Does this mean that the docs will be overwritten each time or will it just update the existing docs? if it is overwriting the docs is there a way to make sure it doesn’t?
we also push the data docs when we run it locally (develop), so every time I run the checkpoint it gets pushed. but when someone else runs locally they overwrite it as well. We could sync the docs using gsutil rsync
but this seems a bit hacky if there is another way do?
If you are calling a Validation Operator (or a Checkpoint) to validate your new batch of data, Data Docs are not overwritten. Instead, UpdateDataDocsAction
inside the Validation Operator generates HTML files for the new validation results and rebuilds index.html to add links to the new results.
Data Docs are rebuilt only when you call the CLI command great_expectations docs build
or invoke the build_data_docs method in your DataContext in Python.

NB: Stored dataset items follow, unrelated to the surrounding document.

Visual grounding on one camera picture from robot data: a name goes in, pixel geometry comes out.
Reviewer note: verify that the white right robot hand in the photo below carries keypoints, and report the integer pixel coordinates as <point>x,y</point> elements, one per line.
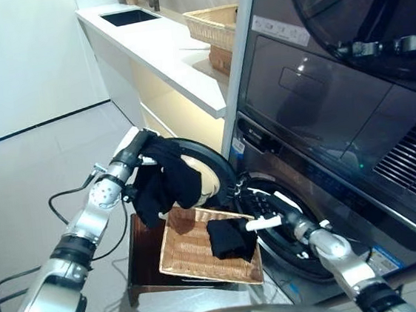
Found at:
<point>286,213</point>

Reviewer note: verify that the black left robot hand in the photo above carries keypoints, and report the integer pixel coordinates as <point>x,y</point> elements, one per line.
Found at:
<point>133,150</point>

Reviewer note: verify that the black garment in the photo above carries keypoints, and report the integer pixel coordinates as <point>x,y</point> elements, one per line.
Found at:
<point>228,239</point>
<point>173,182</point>

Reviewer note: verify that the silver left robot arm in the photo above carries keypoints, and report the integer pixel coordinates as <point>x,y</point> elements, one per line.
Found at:
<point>88,220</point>

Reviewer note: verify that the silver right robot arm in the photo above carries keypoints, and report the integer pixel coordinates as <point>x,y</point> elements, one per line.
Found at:
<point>345,260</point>

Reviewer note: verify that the grey front-load washing machine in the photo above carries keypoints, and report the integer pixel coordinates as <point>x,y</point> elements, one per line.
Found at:
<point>347,208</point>

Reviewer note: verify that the round glass washer door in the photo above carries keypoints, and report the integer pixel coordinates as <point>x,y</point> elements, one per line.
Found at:
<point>208,156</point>

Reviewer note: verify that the small blue washer sticker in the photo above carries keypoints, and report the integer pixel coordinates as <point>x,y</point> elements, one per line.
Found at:
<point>238,146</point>

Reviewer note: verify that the white counter cabinet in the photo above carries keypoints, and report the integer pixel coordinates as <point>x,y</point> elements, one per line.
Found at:
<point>145,51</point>

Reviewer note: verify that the wicker laundry basket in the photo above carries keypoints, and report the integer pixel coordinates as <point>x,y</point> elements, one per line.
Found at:
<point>188,255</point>

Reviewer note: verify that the brown acrylic stand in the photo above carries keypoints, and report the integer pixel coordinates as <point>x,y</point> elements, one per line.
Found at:
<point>144,259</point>

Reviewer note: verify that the blue white energy label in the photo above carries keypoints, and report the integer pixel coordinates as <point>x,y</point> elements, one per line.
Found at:
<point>386,258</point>

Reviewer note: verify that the dark grey stacked dryer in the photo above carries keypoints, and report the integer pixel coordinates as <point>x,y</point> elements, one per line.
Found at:
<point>317,96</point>

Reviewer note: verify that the black sink basin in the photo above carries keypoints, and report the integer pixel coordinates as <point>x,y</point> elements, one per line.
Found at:
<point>128,17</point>

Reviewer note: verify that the black dryer vent grille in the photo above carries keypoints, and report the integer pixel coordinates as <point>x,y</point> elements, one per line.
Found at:
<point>414,168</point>

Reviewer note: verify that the light woven tray basket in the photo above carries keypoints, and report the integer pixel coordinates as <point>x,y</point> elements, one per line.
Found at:
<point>209,25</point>

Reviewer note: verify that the white dryer label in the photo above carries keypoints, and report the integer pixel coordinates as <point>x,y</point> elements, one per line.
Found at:
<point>280,29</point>

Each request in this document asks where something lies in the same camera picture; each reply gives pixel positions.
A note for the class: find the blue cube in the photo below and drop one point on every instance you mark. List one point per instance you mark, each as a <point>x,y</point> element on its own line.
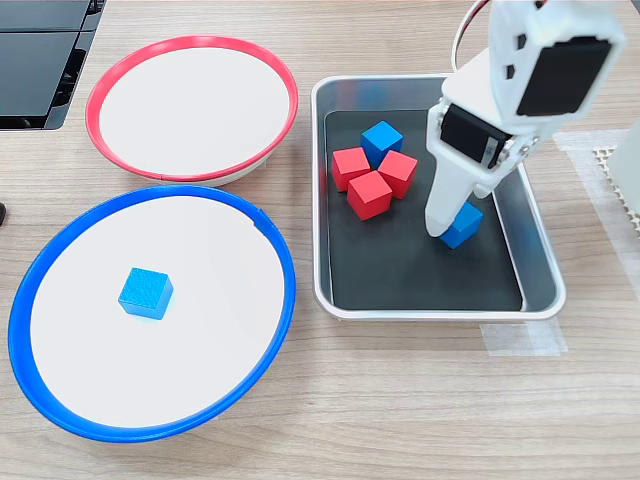
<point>145,295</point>
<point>465,225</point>
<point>381,140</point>

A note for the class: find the red cube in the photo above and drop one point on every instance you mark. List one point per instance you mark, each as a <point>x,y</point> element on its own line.
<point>397,175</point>
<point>350,165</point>
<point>369,195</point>

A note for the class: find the black tray mat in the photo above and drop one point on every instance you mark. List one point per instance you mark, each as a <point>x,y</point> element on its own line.
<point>425,280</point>

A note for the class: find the steel tray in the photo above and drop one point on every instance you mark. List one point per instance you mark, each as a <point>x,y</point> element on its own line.
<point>535,280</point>

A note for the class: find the clear tape strip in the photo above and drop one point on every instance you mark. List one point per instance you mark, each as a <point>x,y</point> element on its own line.
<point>580,165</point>
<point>520,340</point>

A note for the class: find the red-rimmed white plate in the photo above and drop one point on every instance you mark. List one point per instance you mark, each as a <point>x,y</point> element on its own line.
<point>195,110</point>

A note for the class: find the blue-rimmed white plate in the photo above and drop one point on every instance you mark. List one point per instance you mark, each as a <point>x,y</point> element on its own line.
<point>200,360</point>

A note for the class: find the black device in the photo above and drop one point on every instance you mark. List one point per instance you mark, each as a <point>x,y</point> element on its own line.
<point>35,75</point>

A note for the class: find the small black object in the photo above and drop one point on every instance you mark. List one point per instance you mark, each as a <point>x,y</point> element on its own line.
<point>2,214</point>

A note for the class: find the pale perforated base plate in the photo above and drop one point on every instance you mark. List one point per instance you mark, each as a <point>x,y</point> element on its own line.
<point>602,155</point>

To the second part of the question, if I understand it correctly, you do not want the shared Data Docs sited that is hosted on GCS to be updated when team members run validation locally on their dev machines (please correct me if this is a misunderstanding). You can configure this by having 2 Validation Operators in your Data Context - one for the “production” environment and the other for the dev environment. The difference in the operators’ configuration will be the site_names
property set for the UpdateDataDocsAction
action. In the production one you will set it to the name of the GCS site, and the dev one - to the “local” one.
To the second part of the question, if I understand it correctly, you do not want the shared Data Docs sited that is hosted on GCS to be updated when team members run validation locally on their dev machines
I want everyone in the team to run the GE locally and to be pushed into a prefix name develop
in GCS bucket so that I can see everyone data docs. We do have a separate prefix for prod.